Arau does, at key times, achieve the perfect pitch, as with the scene when George stuns Eugene by denying him entry to the Amberson mansion, where Isabel is waiting for him. After the door is slammed in his face, a stunned and puzzled Eugene is visible through the frosted glass, pausing briefly before moving off. Moments later, Arau shoots George moving ominously past a doorway like a dark shadow, cigarette between his lips, eyes left on his mother in the next room where she awaits Eugene, unaware he’s been turned away.

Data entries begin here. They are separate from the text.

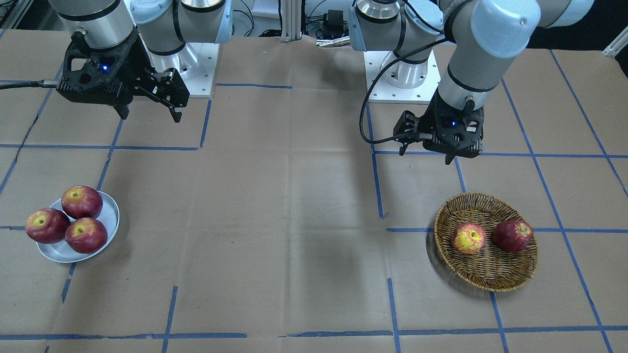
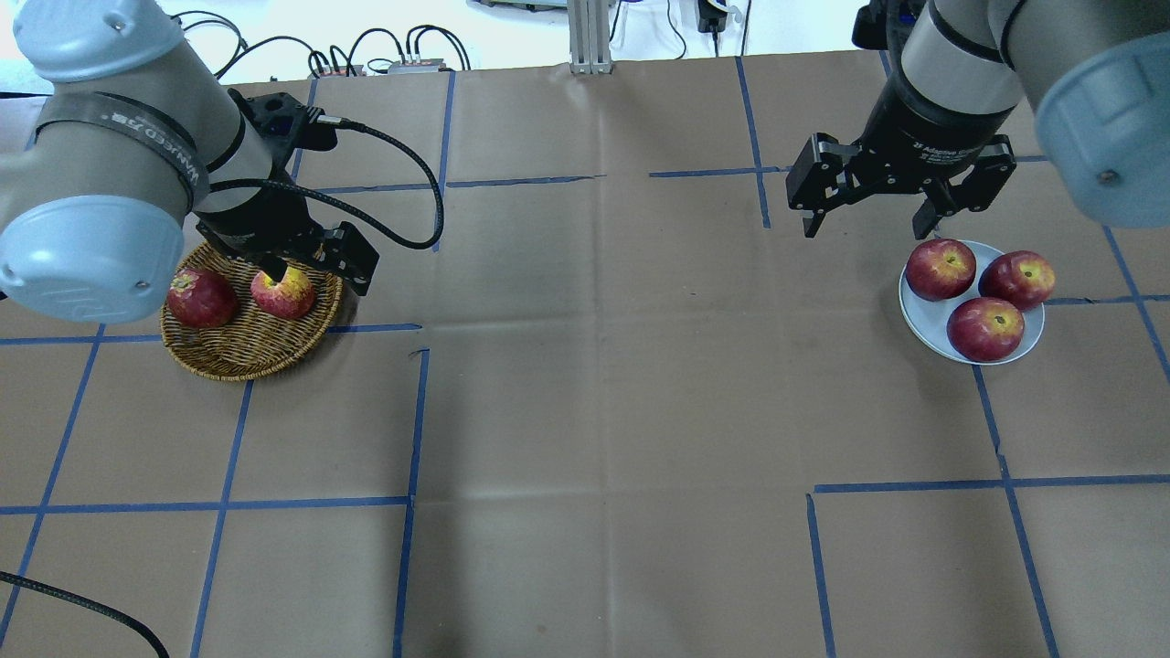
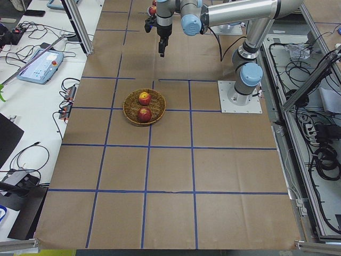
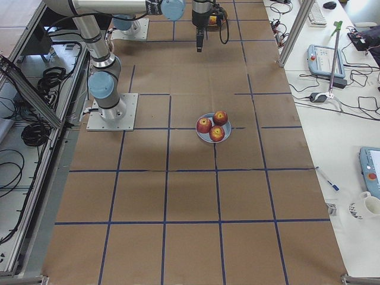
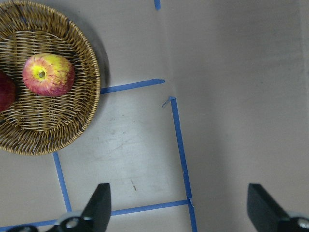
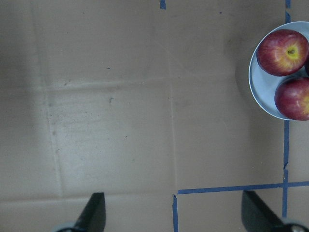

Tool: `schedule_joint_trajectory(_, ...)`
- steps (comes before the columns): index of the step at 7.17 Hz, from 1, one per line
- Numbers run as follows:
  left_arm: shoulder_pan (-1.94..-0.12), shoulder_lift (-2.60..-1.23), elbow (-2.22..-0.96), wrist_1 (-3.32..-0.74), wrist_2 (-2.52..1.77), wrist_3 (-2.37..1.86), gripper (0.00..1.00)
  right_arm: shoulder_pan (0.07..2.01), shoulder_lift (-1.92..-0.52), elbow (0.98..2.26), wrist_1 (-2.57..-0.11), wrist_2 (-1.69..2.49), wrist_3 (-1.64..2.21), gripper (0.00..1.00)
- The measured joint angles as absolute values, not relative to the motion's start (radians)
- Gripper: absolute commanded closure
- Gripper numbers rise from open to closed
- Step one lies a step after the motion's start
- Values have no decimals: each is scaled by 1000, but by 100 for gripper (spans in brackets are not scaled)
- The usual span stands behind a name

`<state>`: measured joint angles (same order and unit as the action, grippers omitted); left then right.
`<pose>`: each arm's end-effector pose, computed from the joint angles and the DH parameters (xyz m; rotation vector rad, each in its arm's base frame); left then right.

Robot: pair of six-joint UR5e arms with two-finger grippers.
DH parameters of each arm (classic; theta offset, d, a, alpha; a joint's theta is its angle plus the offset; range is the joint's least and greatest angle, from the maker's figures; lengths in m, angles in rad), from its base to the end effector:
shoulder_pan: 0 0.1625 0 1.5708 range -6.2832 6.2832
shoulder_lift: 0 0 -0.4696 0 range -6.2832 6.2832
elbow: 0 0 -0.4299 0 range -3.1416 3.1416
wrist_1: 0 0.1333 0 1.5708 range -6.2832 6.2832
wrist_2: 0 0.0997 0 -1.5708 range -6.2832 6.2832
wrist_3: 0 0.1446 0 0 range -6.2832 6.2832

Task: Transfer apple from basket to plate
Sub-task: 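Lower the left gripper onto the yellow-red apple in the basket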

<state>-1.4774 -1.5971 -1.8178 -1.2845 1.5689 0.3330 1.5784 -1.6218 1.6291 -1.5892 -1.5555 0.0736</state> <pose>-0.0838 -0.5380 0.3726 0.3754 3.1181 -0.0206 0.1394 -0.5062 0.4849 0.1030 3.1241 -0.0164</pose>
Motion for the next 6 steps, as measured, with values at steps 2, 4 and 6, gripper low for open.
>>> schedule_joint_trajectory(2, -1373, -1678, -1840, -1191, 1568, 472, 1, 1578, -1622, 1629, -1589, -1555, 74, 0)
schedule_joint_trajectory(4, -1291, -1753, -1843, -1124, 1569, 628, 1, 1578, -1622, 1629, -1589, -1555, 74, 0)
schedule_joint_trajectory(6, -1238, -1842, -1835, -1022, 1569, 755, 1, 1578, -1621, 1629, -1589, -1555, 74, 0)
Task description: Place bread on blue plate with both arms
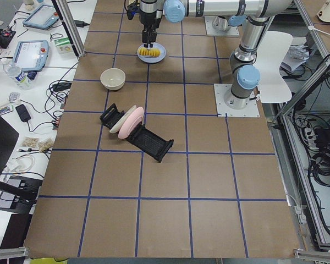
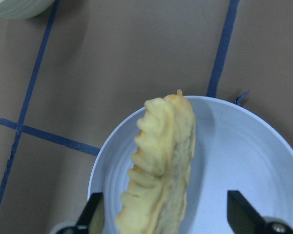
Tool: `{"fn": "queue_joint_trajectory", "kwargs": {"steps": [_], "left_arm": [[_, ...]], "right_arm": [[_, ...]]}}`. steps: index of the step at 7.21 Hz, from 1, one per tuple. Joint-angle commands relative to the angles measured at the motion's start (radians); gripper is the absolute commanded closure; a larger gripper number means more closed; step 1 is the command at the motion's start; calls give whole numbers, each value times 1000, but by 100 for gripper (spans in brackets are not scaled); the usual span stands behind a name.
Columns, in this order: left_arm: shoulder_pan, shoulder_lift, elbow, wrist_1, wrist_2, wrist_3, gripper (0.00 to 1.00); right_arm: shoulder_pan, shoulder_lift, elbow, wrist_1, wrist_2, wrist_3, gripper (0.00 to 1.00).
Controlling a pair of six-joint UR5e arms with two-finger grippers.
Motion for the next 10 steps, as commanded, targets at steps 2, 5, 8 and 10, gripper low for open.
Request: {"fn": "queue_joint_trajectory", "kwargs": {"steps": [2,5,8,10], "left_arm": [[-2,3,-10,10,-9,-20,0],[-5,-1,-10,13,-36,-24,0],[-8,9,-8,13,-37,-24,0],[-8,9,-7,11,-21,-18,0]], "right_arm": [[-49,-53,-33,15,27,3,0],[-147,-185,-197,440,28,-32,0],[-253,-208,-537,1053,-222,-79,0],[-264,-213,-584,1113,-269,-101,0]]}}
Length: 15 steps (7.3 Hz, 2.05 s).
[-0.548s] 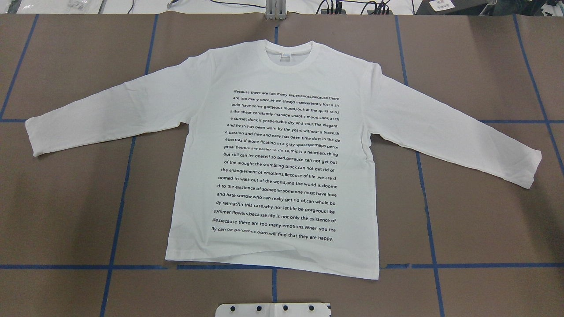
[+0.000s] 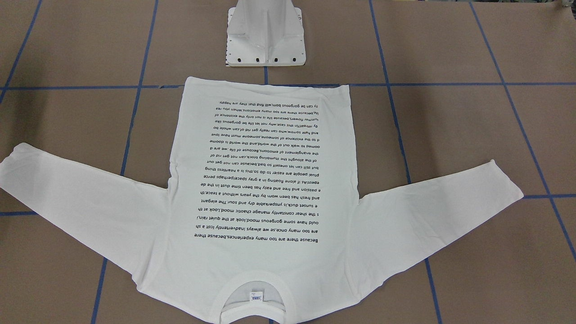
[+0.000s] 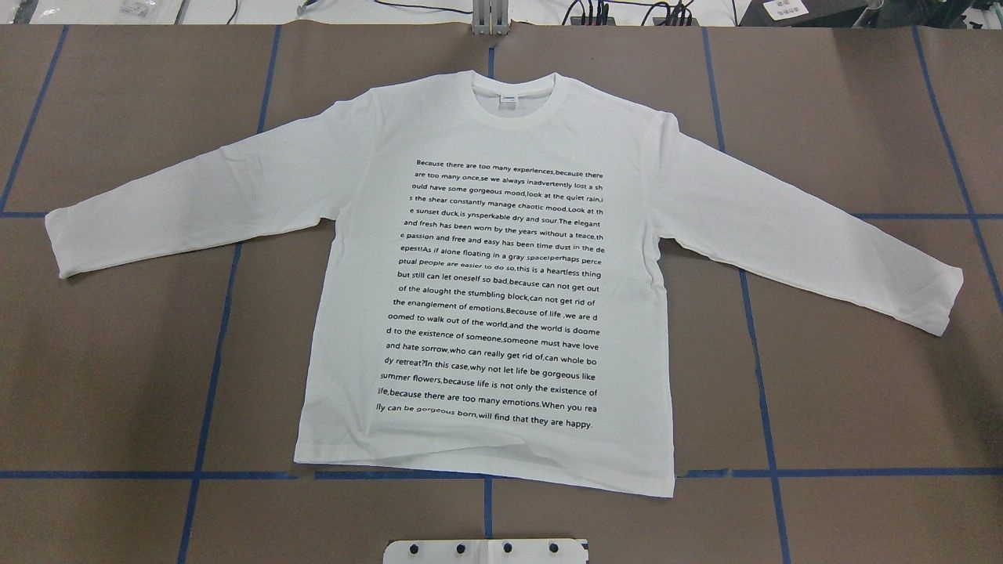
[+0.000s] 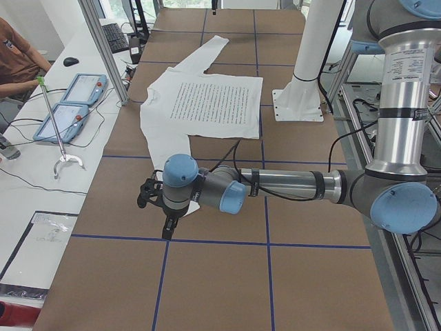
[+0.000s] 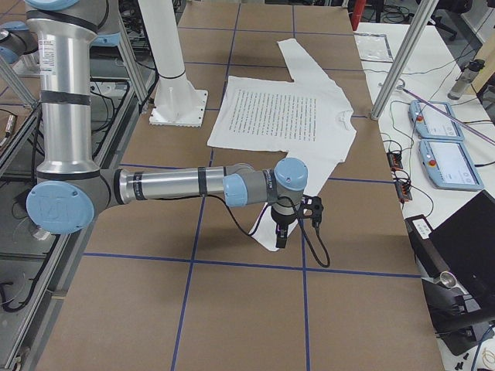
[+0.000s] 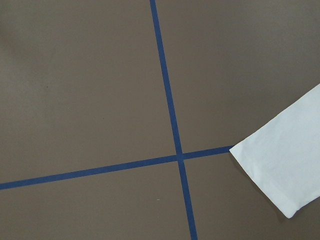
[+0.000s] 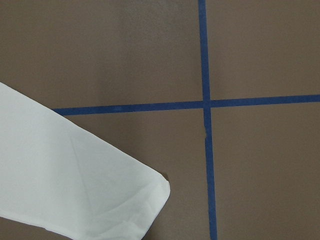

Arau gets especially nice performances here from Stowe, Greenwood, William Hootkins as Georgie’s genial Uncle George and James Cromwell as his grandfather, family patriarch Major Amberson.

Too frequently, though, Arau chooses wild extravagance over nuance, with Meyers, in the story’s pivotal role, being allowed to burn his way through “Ambersons” like a laser.

If Holt’s George was more sympathetic and benign than the adult brat Tarkington created, Meyers’ is too twitchy, volcanic and flipped-out. More than just nasty, spoiled, pompous and tightly wound, he appears psychotic, if not flat-out deranged in his black suits, with Arau repeatedly going to his crazed eyes through those steel-rimmed spectacles that add to his severity.

There’s too much surface in him, too little held back. George’s groans in the novel become shouts in this movie, the “passion in his face” more like the out-of-control frothing one finds in a madman, making his future self-blame and partial mea culpa all the more unbelievable.

In addition, Irishman Meyers wears some of Tarkington’s lines like a truss, specifically when spitting out “See here” or “Look here” to begin a sentence.

Advertisement

At least he looks the part. The movie’s most exotic casting has Jennifer Tilly as Georgie’s “spinster” Aunt Fanny, a whimpering eccentric who was played frantically by Agnes Moorehead in the Welles movie. Some of their scenes together are memorably hysterical and frenzied, notably one in which she angrily pelts him with dishes and they wrestle on a table, after which he gets her in a headlock.

“The Magnificent Ambersons” has its good moments, but this absurd one is a TV first: two of the Three Stooges meeting Booth Tarkington.

“The Magnificent Ambersons” airs Sunday at 8 p.m. on A&E.; The network has rated it TV-PG (may be unsuitable for young viewers).